*What is being asked*. Of the entries below, return only those lines from the line with "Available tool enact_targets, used" to the line with "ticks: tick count", exactly, both included.

*The data*.
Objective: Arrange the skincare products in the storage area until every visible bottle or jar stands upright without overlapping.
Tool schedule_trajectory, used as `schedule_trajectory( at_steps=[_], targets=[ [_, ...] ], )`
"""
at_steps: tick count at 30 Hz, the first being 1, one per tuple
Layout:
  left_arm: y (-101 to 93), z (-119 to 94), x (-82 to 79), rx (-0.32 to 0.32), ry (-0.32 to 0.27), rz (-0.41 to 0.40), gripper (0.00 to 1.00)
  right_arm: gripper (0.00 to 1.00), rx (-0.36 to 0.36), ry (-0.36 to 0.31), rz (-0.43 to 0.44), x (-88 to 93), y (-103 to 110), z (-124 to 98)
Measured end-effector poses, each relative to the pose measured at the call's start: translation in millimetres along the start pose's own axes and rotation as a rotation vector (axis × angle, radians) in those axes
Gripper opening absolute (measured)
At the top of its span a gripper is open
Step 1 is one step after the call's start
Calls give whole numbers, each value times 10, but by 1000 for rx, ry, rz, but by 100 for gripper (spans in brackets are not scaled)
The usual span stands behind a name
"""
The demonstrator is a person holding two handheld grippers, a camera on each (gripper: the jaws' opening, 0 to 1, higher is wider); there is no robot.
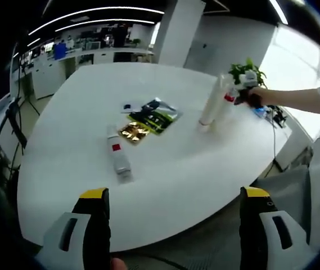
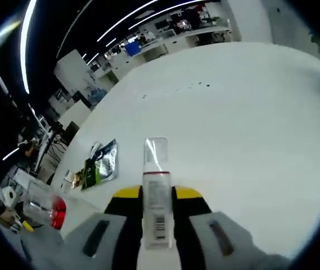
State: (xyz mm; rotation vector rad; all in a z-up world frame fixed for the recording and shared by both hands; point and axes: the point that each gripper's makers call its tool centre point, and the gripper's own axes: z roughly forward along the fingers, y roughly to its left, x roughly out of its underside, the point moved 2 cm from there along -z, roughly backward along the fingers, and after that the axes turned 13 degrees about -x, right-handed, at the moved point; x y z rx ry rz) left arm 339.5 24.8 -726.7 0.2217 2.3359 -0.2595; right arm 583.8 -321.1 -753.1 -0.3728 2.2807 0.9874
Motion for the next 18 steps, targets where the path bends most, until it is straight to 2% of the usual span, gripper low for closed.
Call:
schedule_trajectory(
  at_steps=[8, 18],
  targets=[
    [-41, -25, -59, 14, -16, 25, 94, 19, -14, -77, 43, 62, 130, -207],
    [-114, -60, -138, 39, -34, 65, 94, 19, -13, -175, 97, 191, 178, -546]
  ],
)
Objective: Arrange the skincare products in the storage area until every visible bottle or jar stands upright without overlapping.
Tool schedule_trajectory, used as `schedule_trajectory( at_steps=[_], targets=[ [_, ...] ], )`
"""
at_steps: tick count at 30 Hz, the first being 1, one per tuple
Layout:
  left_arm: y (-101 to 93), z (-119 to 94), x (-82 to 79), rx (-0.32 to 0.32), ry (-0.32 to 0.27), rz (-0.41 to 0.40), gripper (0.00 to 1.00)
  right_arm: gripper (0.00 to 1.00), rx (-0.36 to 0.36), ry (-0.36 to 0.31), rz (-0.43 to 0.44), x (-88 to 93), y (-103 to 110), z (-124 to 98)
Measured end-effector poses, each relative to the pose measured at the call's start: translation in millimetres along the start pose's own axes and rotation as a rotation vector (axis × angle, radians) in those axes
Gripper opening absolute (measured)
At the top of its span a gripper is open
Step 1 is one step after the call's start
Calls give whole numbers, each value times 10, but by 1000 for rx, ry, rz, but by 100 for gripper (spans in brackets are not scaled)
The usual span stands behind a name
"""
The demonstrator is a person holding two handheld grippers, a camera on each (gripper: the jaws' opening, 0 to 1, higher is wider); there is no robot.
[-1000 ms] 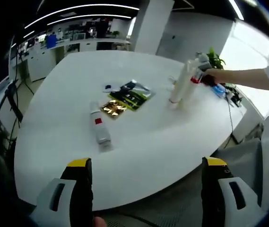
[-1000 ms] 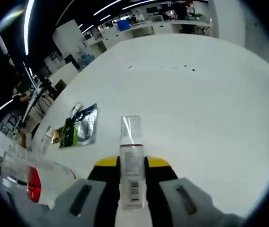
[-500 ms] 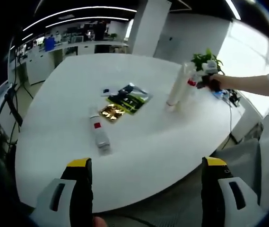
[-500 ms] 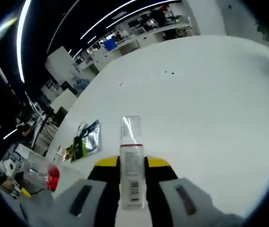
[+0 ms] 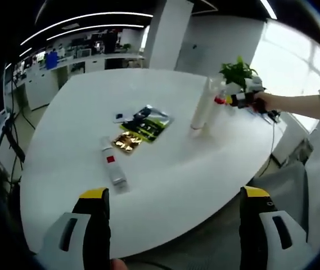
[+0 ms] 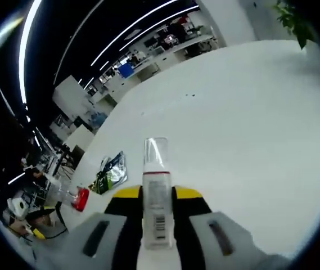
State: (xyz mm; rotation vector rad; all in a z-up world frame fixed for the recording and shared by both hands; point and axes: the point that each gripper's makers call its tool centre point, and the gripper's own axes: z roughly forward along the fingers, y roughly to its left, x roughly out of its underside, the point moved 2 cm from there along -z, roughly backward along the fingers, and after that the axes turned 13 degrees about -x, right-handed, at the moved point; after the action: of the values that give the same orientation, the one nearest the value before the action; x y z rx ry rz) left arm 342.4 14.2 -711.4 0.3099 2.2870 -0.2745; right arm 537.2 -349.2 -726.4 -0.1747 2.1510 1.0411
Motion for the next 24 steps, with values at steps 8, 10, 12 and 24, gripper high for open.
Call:
schedule_trajectory(
  at_steps=[8, 10, 12, 24],
  targets=[
    [-64, -17, -29, 21, -11, 22, 94, 19, -35, -71, 19, 157, 172, -215],
    [-80, -22, -31, 25, -13, 26, 94, 19, -44, -88, 24, 202, 217, -255],
    [-98, -26, -29, 30, -15, 30, 94, 19, -55, -104, 28, 251, 266, -295],
    [-224, -53, -119, 61, -42, 54, 94, 19, -207, -278, 51, 352, 759, -429]
  ],
)
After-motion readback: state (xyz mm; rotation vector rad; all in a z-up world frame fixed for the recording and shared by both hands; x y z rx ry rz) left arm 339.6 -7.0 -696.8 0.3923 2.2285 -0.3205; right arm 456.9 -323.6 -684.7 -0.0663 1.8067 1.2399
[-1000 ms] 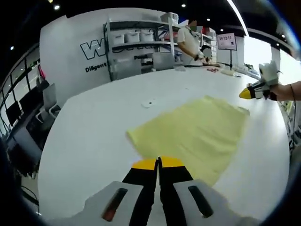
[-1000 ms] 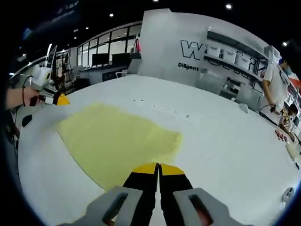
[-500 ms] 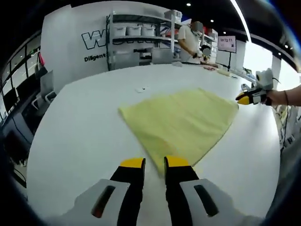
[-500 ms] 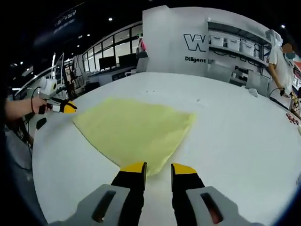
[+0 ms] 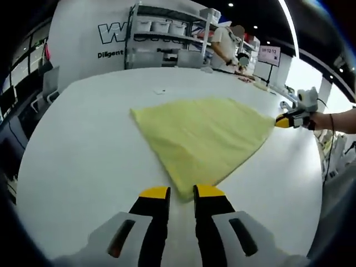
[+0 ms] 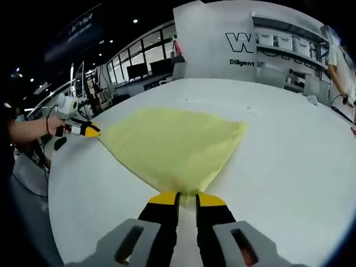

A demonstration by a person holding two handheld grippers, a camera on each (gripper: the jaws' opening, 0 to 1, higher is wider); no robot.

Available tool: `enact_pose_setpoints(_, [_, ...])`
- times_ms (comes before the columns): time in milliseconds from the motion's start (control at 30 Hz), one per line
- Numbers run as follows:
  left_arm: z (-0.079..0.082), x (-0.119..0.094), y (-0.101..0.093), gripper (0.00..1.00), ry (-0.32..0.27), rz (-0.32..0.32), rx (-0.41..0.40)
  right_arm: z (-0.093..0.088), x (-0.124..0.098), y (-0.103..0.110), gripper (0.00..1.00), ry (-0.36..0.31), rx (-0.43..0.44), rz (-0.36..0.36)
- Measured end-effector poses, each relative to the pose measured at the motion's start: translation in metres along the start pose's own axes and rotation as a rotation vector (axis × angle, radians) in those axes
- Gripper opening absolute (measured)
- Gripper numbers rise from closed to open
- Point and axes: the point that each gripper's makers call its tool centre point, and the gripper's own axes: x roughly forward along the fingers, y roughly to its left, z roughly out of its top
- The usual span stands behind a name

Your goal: Fold the garment on the visible template until the final outline fits inside the template.

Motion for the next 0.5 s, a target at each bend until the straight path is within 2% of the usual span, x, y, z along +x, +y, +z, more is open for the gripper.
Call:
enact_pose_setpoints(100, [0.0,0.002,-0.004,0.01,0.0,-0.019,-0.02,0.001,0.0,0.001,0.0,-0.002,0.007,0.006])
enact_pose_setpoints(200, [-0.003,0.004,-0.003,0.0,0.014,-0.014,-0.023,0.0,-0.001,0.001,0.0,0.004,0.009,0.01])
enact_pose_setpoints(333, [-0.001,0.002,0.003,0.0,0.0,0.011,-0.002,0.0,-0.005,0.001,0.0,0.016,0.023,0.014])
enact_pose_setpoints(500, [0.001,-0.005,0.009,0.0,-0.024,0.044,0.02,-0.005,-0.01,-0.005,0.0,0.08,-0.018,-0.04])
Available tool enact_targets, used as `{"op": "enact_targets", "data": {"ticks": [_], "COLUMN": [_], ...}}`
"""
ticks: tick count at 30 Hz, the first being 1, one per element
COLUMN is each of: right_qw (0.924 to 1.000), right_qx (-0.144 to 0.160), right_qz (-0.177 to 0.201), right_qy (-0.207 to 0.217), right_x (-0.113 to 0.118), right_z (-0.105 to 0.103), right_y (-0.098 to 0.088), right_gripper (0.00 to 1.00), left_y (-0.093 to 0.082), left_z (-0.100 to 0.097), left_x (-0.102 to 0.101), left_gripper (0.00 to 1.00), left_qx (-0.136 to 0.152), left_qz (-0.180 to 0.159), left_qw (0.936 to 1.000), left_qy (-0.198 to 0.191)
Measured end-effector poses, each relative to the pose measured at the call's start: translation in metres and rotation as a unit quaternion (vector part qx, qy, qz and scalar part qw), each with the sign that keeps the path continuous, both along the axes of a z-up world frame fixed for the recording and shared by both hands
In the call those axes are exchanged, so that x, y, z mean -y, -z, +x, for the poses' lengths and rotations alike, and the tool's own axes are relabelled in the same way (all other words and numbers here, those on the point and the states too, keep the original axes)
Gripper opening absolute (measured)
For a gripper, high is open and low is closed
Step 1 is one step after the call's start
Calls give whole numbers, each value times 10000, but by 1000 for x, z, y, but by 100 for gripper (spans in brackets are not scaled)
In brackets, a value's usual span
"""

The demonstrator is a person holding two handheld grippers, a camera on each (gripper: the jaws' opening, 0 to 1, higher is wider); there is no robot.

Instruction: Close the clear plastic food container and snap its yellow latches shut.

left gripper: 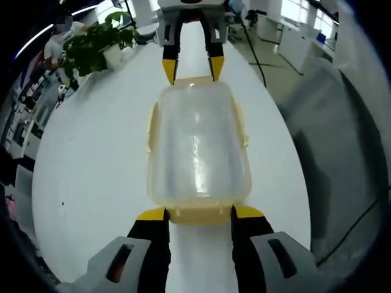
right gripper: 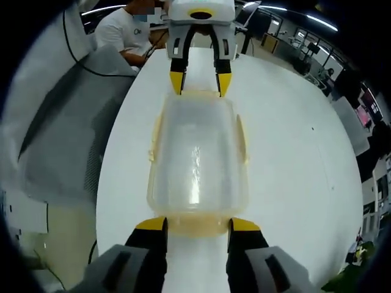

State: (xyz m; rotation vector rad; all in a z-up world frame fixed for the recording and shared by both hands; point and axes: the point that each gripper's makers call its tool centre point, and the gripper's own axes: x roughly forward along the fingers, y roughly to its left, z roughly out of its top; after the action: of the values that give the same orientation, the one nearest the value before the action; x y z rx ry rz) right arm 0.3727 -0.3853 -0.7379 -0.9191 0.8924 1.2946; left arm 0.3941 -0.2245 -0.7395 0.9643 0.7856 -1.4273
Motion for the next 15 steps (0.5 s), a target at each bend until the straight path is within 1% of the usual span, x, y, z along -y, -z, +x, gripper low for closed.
{"op": "enact_targets", "data": {"ticks": [4,5,8,9,15], "right_qw": [10000,10000,9999,9999,9999], "right_qx": [3,-40,-17,-57,-23], "right_qz": [-10,-44,-88,-75,-78], "right_qy": [-21,-54,-104,-81,-58], "right_x": [-1,-1,0,0,1], "right_z": [1,-1,-1,-2,-3], "right_y": [1,2,3,3,6], "right_gripper": [35,35,35,35,35], "left_y": [2,3,3,3,5], "left_z": [1,-2,-4,-4,-5], "left_x": [-1,-1,-1,-1,0], "left_gripper": [37,37,37,37,37], "left_qx": [1,-74,-53,-69,-27], "left_qz": [36,42,37,39,17], "left_qw": [10000,10000,10000,10000,10000], "left_qy": [-14,-27,-18,-24,-29]}}
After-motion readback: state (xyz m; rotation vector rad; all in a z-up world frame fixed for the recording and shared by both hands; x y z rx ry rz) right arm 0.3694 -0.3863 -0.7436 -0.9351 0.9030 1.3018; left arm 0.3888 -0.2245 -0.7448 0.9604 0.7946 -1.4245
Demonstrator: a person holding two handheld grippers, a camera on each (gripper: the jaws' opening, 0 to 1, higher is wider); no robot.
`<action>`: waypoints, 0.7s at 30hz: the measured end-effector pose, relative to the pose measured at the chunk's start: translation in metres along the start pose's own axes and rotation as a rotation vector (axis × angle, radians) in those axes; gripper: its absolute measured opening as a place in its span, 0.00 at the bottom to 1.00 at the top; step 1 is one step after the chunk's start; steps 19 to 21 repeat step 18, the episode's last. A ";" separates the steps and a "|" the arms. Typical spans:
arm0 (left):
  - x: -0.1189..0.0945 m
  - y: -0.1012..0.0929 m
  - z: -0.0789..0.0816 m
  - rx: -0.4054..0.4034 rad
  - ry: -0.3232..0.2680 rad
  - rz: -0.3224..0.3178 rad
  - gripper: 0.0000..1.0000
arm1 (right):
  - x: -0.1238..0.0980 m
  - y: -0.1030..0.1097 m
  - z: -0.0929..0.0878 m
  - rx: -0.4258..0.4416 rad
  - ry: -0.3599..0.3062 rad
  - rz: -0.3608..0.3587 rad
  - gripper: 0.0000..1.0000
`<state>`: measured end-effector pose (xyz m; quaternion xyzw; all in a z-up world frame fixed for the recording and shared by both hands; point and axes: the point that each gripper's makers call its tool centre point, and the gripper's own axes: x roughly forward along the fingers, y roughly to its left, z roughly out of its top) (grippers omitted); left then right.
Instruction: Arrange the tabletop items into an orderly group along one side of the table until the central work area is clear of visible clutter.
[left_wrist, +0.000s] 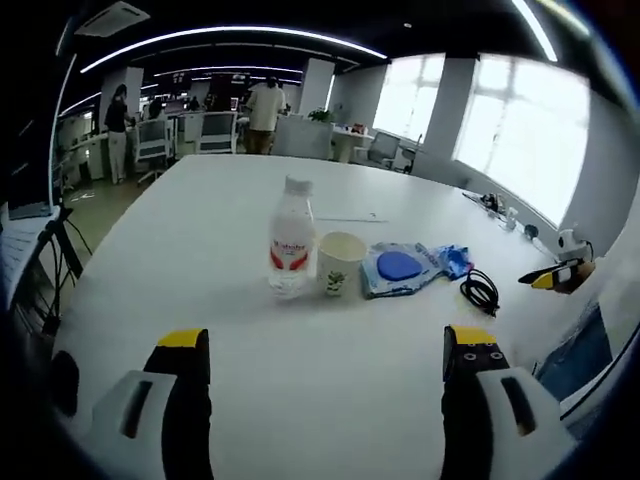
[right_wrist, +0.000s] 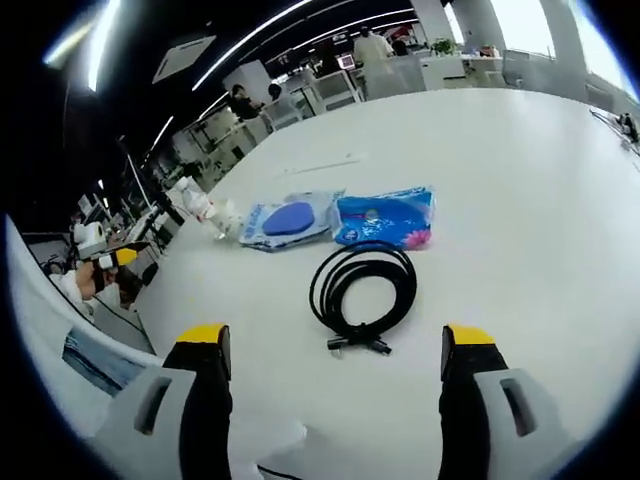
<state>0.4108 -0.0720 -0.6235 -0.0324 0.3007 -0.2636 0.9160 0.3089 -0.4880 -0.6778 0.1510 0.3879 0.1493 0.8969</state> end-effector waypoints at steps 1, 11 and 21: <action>0.000 -0.001 -0.001 0.001 0.007 -0.005 1.00 | -0.001 0.002 -0.002 0.007 0.004 0.000 0.87; -0.007 -0.003 -0.002 0.008 0.021 -0.016 0.99 | -0.010 0.003 -0.005 0.028 0.003 -0.012 0.87; -0.009 -0.001 -0.002 -0.004 0.020 -0.021 1.00 | -0.011 0.004 -0.003 0.033 -0.007 -0.016 0.87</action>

*Result*.
Available tool enact_targets, used as `{"op": "enact_targets", "data": {"ticks": [_], "COLUMN": [_], ...}}`
"""
ticks: tick count at 30 Hz, the first being 1, one per element

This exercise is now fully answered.